Ketidakwenangan KPK dalam menghentikan penyidikan ini juga diperkuat oleh Putusan Mahkamah Konstitusi No. 006/PUU-I/2003 dan Putusan No. 012-016-019/PUU-IV/2006. Dimana pada putusan a quo pada pokoknya tidak menerima permohonan judicial review terhadap materi Pasal 40 UU KPK, yang diajukan oleh Hengky Baramuli, mantan anggota DPR RI. Menurut Hamdan Zoelva, salah satu Hakim Konstitusi, ketentuan Pasal 40 UU KPK untuk mencegah KPK melakukan penyalahgunaan wewenangnya yang sangat besar.

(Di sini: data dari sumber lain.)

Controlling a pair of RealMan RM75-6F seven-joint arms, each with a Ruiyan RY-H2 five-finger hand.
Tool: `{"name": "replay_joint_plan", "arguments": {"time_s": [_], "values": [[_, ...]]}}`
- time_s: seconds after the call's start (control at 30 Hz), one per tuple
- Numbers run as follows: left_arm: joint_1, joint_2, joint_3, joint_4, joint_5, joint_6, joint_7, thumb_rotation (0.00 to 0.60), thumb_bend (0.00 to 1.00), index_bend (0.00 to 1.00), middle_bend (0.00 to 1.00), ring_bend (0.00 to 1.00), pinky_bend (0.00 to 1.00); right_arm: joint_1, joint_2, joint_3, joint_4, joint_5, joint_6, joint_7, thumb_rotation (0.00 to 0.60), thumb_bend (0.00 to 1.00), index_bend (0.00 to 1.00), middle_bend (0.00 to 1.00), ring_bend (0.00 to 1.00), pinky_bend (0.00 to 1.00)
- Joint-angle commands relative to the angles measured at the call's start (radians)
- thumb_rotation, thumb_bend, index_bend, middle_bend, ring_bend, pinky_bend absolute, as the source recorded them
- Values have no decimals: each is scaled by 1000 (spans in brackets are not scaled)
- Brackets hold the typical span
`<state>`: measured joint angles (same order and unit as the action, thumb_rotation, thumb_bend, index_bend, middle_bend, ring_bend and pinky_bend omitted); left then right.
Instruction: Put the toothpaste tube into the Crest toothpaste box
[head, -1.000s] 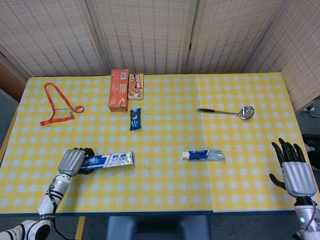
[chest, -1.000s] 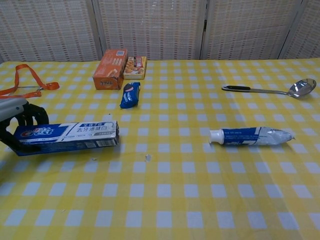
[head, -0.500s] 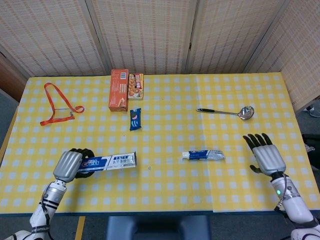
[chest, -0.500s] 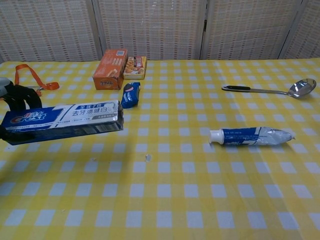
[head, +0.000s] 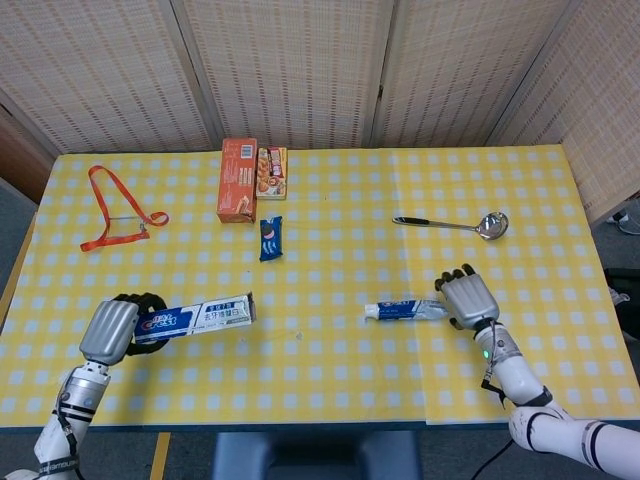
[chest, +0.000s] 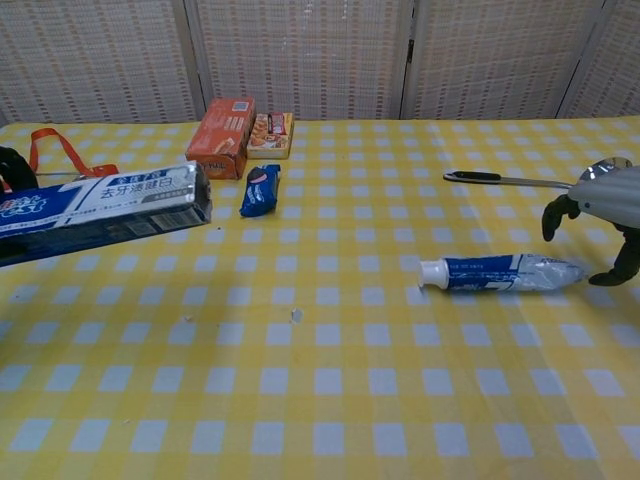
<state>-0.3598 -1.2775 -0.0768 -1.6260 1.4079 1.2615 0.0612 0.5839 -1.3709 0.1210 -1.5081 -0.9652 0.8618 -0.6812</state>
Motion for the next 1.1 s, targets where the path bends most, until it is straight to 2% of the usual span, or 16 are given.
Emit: {"name": "replay_joint_plan", "arguments": {"time_s": [0.03, 0.17, 0.57, 0.67, 0.8, 0.9, 0.97, 1.1], "values": [[5, 8, 0, 0, 1, 5, -10, 600, 317, 572, 620, 509, 453, 25, -38, -15, 22, 39, 7, -46, 600, 266, 347, 273, 225, 148], [10, 23, 1, -4, 7, 9, -21, 600, 317, 573, 621, 509, 453, 52, -76, -24, 39, 88, 10, -83, 600, 267, 372, 280, 236, 153], [26, 51, 1, -12, 13, 27, -47, 600, 318, 575, 621, 509, 452, 92, -102, -37, 20, 121, 32, -88, 600, 266, 404, 306, 259, 172], [28, 54, 2, -11, 15, 27, -52, 600, 318, 575, 621, 509, 452, 103, -116, -46, 35, 129, 39, -100, 600, 267, 453, 349, 291, 190], [29, 57, -1, -9, 13, 28, -59, 600, 318, 576, 621, 509, 451, 111, -144, -56, 60, 122, 77, -122, 600, 267, 569, 448, 382, 330], [30, 58, -3, -5, 11, 28, -62, 600, 319, 576, 621, 509, 450, 114, -161, -58, 72, 115, 114, -143, 600, 284, 646, 527, 459, 511], [31, 59, -4, -4, 10, 27, -63, 600, 319, 576, 621, 509, 450, 114, -170, -60, 78, 111, 139, -159, 600, 355, 687, 577, 507, 649], [32, 58, -4, 0, 9, 25, -68, 600, 319, 576, 621, 509, 449, 112, -164, -60, 64, 102, 179, -179, 600, 404, 707, 613, 554, 719]]}}
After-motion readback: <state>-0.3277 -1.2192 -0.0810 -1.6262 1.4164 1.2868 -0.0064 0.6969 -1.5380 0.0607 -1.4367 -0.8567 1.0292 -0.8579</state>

Berkaitan dengan kewenangan SP3 yang dimiliki oleh KPK pasca berlakunya UU No. 19 Tahun 2019, sedari awal begitu banyak pakar hukum yang berpendapat bahwa kewenangan tersebut berpotensi melemahkan ikhtiar pemberantasan korupsi yang dilakukan oleh KPK. Peneliti Indonesia Corruption Watch (ICW), Kurnia Ramadhana menyatakan bahwa pemberian kewenangan menghentikan penyidikan bagi KPK cukup bermasalah karena tidak menutup kemungkinan pemberian SP3 dapat dijadikan bancakan korupsi. Terbukti, pada kasus BLBI yang ditaksir telah menimbulkan kerugian keuangan negara sebesar Rp 4,58 triliun dihentikan begitu saja. Padahal apabila melihat taksiran kerugian keuangan negara yang dihasilkan, maka sudah sepatutnya KPK harus bekerja keras terhadap pengungkapan kasus a quo.